Ces données constituent un argument décisif pour affirmer que les caractéristiques des véhicules utilisés jouent un rôle majeur dans la survenue des accidents dans toutes les configurations de voies et de limites de vitesse. Quand on dispose d’un instrument inadapté au respect des règles et qui incite en permanence à leur transgression par ses « qualités » (réduction des bruits aérodynamiques, accélérations, vitesse maximale élevée), ces caractéristiques favorisent l’accroissement du risque.

Nous avons reproduit certains documents déjà anciens pour montrer l’importance du retard dans le passage à l’acte politique dans ce domaine. Les décideurs politiques se retranchent souvent derrière les incertitudes des scientifiques pour différer des mesures. Dans le cas de la vitesse inutile et dangereuse les connaissances sont disponibles depuis plus de trente ans et le passage à l’acte politique de prévention est toujours différé.
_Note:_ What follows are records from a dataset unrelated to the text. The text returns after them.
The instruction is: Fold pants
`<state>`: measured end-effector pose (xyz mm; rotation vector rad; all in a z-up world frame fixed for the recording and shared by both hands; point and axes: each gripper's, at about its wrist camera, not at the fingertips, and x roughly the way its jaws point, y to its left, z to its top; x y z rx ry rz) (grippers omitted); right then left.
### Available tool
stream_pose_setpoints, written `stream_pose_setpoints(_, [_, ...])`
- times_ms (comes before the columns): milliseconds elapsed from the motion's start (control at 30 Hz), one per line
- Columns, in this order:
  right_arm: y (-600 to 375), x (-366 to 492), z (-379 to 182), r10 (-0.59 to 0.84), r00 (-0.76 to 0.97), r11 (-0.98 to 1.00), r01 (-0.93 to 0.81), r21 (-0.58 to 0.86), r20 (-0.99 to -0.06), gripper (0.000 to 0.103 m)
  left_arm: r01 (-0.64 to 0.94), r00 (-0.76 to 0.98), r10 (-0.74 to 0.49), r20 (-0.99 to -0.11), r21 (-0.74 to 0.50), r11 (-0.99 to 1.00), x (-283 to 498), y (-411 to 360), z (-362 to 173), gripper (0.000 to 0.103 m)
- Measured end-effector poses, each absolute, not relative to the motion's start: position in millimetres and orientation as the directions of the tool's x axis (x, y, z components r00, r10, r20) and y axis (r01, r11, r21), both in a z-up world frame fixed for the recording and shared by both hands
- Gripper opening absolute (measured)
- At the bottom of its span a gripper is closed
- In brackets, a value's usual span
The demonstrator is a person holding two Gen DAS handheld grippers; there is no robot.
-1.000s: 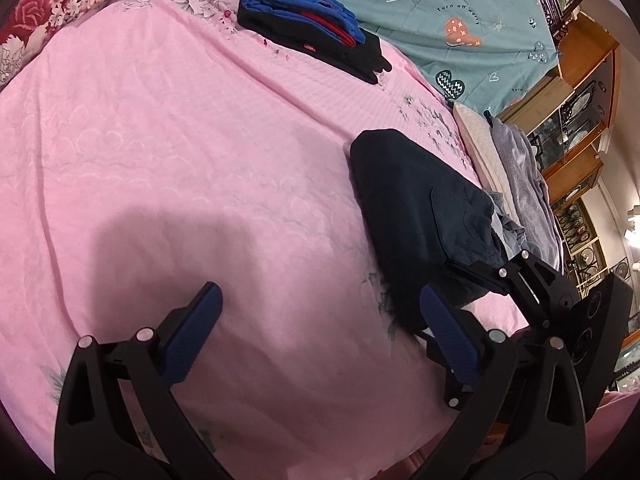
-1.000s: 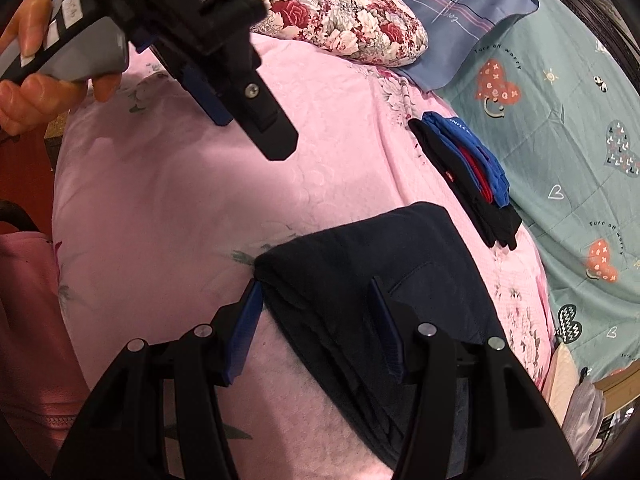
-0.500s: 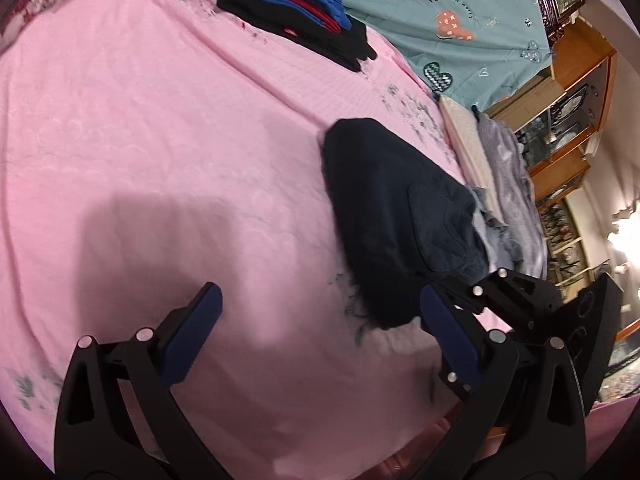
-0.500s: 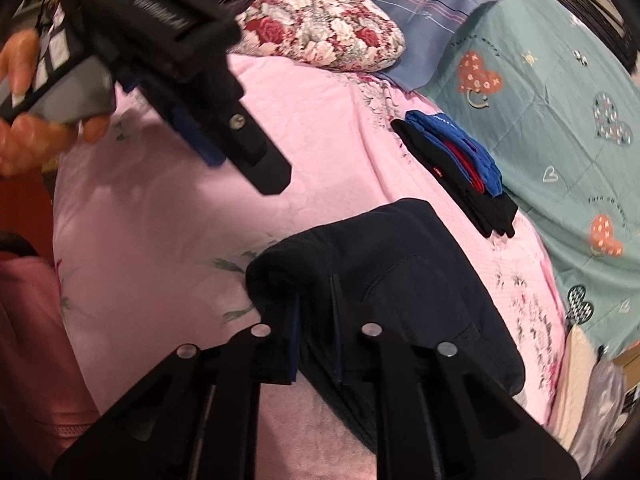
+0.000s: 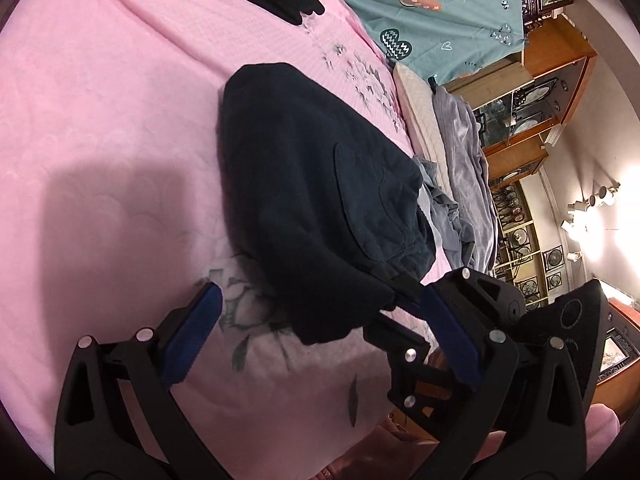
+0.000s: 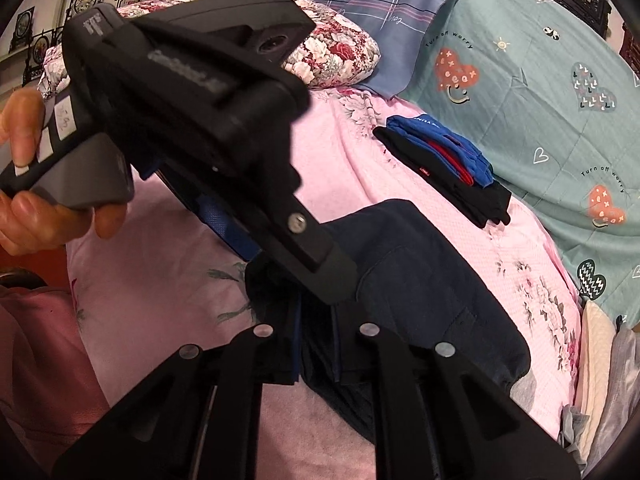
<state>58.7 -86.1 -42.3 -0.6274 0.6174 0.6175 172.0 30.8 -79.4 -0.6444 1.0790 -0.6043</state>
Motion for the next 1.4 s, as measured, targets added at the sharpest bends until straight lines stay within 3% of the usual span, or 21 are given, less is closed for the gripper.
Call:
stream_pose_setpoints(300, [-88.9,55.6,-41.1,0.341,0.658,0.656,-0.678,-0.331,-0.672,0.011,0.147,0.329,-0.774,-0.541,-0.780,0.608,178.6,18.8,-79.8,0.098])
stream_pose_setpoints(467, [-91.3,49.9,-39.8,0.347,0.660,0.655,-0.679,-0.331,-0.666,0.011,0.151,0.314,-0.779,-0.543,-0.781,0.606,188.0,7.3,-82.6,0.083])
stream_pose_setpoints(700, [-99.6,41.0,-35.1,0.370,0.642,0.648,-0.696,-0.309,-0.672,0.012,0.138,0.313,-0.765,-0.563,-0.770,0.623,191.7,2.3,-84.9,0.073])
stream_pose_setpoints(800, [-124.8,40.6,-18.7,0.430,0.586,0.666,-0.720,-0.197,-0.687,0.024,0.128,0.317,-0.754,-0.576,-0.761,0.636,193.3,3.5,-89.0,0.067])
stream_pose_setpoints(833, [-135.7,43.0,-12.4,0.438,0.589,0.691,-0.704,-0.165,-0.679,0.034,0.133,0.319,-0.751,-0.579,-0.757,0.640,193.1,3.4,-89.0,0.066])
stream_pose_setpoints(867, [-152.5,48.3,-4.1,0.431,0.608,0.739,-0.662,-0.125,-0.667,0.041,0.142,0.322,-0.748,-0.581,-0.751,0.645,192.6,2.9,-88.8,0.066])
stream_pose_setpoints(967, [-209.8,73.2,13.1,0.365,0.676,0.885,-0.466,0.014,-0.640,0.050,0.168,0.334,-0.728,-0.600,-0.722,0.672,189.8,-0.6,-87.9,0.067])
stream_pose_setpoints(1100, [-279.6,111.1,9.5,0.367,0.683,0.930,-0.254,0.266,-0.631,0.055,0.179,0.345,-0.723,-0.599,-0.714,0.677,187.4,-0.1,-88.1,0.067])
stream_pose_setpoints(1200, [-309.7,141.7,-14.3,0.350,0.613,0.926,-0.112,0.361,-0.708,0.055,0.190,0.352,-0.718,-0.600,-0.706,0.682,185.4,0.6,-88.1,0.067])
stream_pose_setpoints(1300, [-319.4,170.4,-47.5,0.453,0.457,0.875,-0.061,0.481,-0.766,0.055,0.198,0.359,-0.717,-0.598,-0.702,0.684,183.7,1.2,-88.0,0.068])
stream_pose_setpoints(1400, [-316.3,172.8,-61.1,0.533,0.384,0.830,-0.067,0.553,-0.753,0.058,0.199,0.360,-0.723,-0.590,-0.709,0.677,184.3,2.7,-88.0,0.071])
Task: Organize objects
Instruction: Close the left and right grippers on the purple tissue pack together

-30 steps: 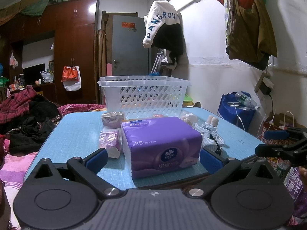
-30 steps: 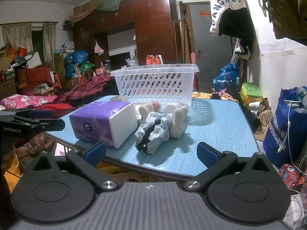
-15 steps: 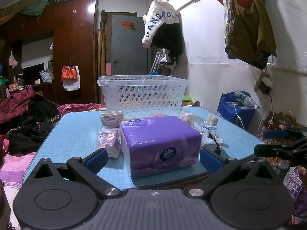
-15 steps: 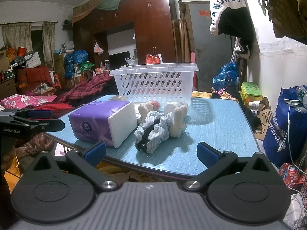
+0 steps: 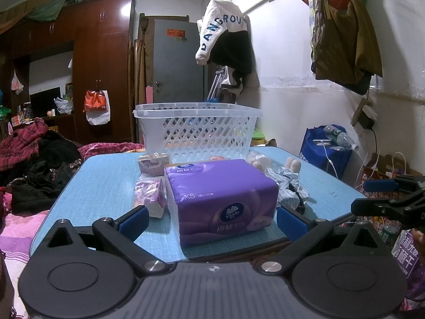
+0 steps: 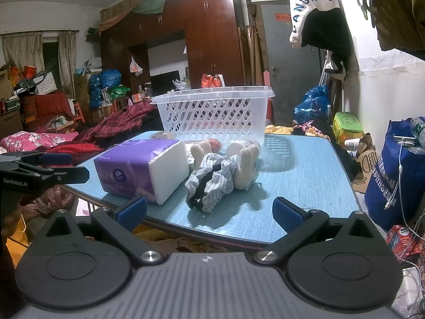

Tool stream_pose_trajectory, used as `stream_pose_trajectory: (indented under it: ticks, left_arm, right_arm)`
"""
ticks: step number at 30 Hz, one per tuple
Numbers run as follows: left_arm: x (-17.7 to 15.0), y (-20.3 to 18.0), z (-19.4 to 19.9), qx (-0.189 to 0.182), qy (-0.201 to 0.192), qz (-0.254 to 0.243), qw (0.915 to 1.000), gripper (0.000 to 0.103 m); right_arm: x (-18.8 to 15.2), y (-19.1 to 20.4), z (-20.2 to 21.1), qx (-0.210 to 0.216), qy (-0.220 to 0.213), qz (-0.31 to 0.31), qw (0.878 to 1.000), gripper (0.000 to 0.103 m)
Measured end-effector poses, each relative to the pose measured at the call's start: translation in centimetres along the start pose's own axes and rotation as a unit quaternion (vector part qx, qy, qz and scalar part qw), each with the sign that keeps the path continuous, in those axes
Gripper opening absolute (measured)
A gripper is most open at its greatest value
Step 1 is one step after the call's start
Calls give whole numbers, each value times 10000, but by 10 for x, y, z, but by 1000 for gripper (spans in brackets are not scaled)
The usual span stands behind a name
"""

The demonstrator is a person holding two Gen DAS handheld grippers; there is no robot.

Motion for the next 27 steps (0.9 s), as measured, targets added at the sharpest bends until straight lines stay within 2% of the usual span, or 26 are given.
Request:
stream_pose_trajectory:
  ticks: [3, 7, 9, 11, 13, 15, 16, 20, 24, 27]
  left_arm:
    - [1, 0, 1, 37, -55, -3, 10000, 103]
    - [13, 10, 12, 151, -682, 207, 9973, 103]
    - [18, 21, 18, 300, -979, 323, 9942, 103]
    - [27, 35, 22, 409, -1259, 414, 9903, 103]
    - [39, 48, 23, 353, -1555, 399, 9864, 103]
    - [51, 58, 21, 228, -1892, 351, 9811, 103]
    - [53, 63, 20, 221, -1934, 352, 9802, 103]
    - [45, 75, 3, 62, -1494, 375, 9880, 103]
    - [30, 77, -4, 73, -1313, 297, 9909, 103]
    - [18, 74, -9, -25, -1204, 274, 9923, 103]
  right_arm:
    - [0, 0, 0, -7, -50, 16, 10000, 103]
    - [6, 2, 3, 89, -442, -8, 9990, 103]
    - [16, 6, 3, 327, -770, -31, 9965, 103]
    - [28, 8, 4, 455, -1310, 58, 9903, 103]
    - [42, 8, 0, 251, -1843, 161, 9824, 103]
    - [53, 11, -9, 169, -1964, 276, 9800, 103]
    - [56, 14, -13, 243, -1947, 279, 9802, 103]
    - [60, 28, -26, 685, -1942, 323, 9780, 103]
    - [43, 37, -49, 834, -1366, 152, 9870, 103]
    - [27, 40, -56, 1102, -1182, 72, 9868, 103]
Point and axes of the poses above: each gripper's, at about its wrist camera, not at the fingertips, and z roughly against the way its jaws point, y to its left, x to its top, the point moved 9 cm from there along -z, roughly the way its jaws point, and after that the axes turned 13 degrees about -z, right-handed, at the moved point
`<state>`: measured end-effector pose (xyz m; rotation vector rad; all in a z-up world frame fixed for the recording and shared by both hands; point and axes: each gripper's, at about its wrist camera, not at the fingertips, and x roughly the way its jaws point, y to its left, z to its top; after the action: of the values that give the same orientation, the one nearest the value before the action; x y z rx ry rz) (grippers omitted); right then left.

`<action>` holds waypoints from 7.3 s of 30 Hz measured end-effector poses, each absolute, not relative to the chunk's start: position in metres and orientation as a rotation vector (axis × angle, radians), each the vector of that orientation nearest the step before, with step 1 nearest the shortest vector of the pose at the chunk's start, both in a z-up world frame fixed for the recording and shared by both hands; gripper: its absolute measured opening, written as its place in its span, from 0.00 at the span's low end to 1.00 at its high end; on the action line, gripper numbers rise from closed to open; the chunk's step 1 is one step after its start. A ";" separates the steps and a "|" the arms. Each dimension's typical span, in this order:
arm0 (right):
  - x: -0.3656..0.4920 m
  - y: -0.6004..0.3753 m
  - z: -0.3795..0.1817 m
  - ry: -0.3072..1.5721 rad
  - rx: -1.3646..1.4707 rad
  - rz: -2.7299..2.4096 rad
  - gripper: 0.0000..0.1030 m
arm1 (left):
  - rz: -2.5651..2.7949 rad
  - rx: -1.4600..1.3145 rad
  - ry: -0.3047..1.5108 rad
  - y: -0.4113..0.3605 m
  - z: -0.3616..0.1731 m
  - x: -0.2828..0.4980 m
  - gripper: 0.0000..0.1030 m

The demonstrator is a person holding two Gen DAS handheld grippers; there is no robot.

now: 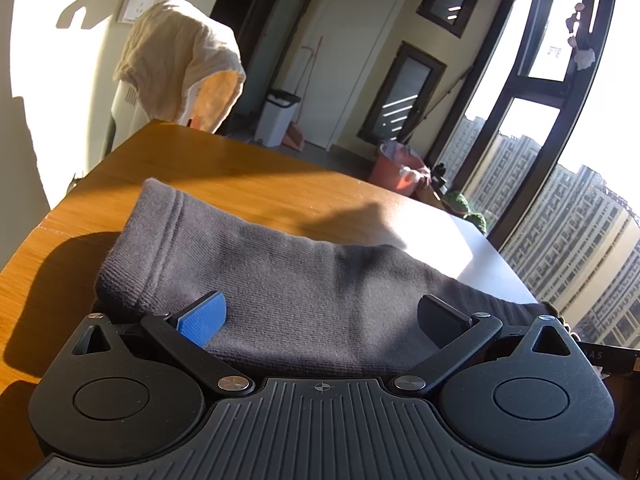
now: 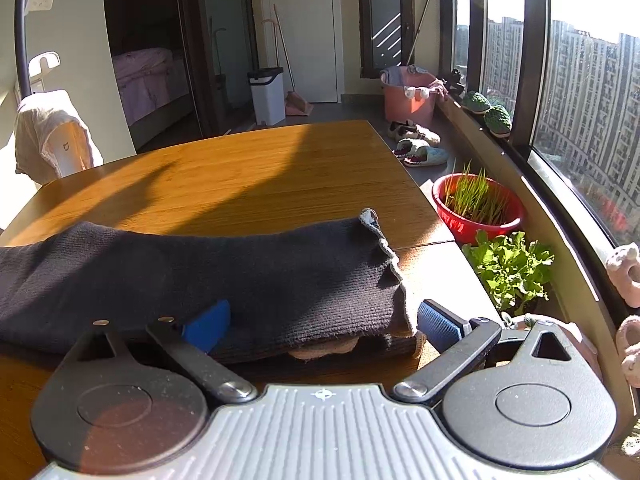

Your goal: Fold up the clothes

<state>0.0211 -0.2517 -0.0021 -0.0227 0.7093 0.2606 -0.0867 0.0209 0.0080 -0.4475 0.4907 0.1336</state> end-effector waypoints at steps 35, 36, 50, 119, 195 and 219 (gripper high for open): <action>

Prétendre qu’il est impossible de faire évoluer l’Union sur ce dossier est inexact. Il faudrait avoir essayé de le faire sérieusement pour prétendre que l’objectif est inaccessible. Tous les combats de santé publique ont été gagnés en Europe par des initiatives fortes et non par des paroles. Si la France annonce qu’en 2010 aucun véhicule dépassant 130 km/h ne pourra être immatriculé sur son territoire, elle sera dans son rôle de défenseur des droits de l’homme et provoquera l’évolution aboutissant à la généralisation de cette mesure indispensable et facile à mettre en oeuvre.